■ WHAT THE EXERCISE ASKS ■
Only the lines below from the one containing "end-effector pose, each" to the one containing "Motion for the" should be repeated, both included and unchanged.

■ SUPPLIED MATERIAL ■

□ □ □ □ □

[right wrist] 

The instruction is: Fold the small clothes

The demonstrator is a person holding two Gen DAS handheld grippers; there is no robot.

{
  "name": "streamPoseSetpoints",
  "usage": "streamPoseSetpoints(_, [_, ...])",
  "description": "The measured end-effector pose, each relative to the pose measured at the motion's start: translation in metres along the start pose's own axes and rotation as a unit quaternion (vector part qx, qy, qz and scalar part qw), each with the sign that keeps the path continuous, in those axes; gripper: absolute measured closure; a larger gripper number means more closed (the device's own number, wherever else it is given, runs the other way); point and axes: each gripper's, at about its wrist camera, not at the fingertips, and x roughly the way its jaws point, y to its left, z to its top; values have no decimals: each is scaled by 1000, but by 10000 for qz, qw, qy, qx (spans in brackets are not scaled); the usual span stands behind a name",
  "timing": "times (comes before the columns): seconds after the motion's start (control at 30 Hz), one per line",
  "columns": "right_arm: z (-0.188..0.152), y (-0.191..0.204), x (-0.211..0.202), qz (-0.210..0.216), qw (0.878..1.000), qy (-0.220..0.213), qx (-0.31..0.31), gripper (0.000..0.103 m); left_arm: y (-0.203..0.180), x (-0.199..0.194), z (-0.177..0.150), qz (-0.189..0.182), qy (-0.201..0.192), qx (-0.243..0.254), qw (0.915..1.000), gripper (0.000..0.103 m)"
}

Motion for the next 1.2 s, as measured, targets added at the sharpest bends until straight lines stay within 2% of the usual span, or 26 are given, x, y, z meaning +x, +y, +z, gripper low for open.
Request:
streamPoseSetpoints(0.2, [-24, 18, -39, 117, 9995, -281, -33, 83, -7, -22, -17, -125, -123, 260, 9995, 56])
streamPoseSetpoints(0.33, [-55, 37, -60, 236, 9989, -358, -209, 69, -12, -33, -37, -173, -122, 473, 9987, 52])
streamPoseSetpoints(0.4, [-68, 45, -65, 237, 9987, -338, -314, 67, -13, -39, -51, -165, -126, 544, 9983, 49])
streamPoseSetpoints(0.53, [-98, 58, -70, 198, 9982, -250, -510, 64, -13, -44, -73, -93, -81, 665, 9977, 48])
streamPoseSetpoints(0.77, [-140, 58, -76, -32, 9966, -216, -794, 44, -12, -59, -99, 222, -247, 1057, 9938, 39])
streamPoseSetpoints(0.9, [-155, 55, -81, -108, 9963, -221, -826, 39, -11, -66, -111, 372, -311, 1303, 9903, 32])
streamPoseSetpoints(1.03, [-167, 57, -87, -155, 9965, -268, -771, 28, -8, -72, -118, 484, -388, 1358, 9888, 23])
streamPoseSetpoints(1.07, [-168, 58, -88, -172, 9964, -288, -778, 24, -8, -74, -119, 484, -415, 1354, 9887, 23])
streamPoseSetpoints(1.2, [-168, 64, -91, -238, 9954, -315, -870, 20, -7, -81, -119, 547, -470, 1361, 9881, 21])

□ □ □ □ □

■ YOUR SOLUTION ■
  "description": "The measured end-effector pose, each relative to the pose measured at the motion's start: translation in metres along the start pose's own axes and rotation as a unit quaternion (vector part qx, qy, qz and scalar part qw), each with the sign that keeps the path continuous, in those axes; gripper: absolute measured closure; a larger gripper number means more closed (the device's own number, wherever else it is given, runs the other way); point and axes: each gripper's, at about its wrist camera, not at the fingertips, and x roughly the way its jaws point, y to its left, z to its top; values have no decimals: each is scaled by 1000, but by 10000 for qz, qw, qy, qx (spans in brackets are not scaled); the usual span stands behind a name",
  "timing": "times (comes before the columns): seconds after the motion's start (control at 30 Hz), one per line",
  "columns": "right_arm: z (-0.188..0.152), y (-0.191..0.204), x (-0.211..0.202), qz (-0.210..0.216), qw (0.878..1.000), qy (-0.220..0.213), qx (-0.31..0.31), gripper (0.000..0.103 m); left_arm: y (-0.203..0.180), x (-0.199..0.194), z (-0.177..0.150), qz (-0.189..0.182), qy (-0.201..0.192), qx (-0.243..0.254), qw (0.915..1.000), gripper (0.000..0.103 m)"
}

Motion for the next 1.2 s, as measured, targets added at the sharpest bends until straight lines stay within 2% of the usual span, or 26 are given, x, y, z meaning +x, +y, +z, gripper low for open.

The given output is the complete response.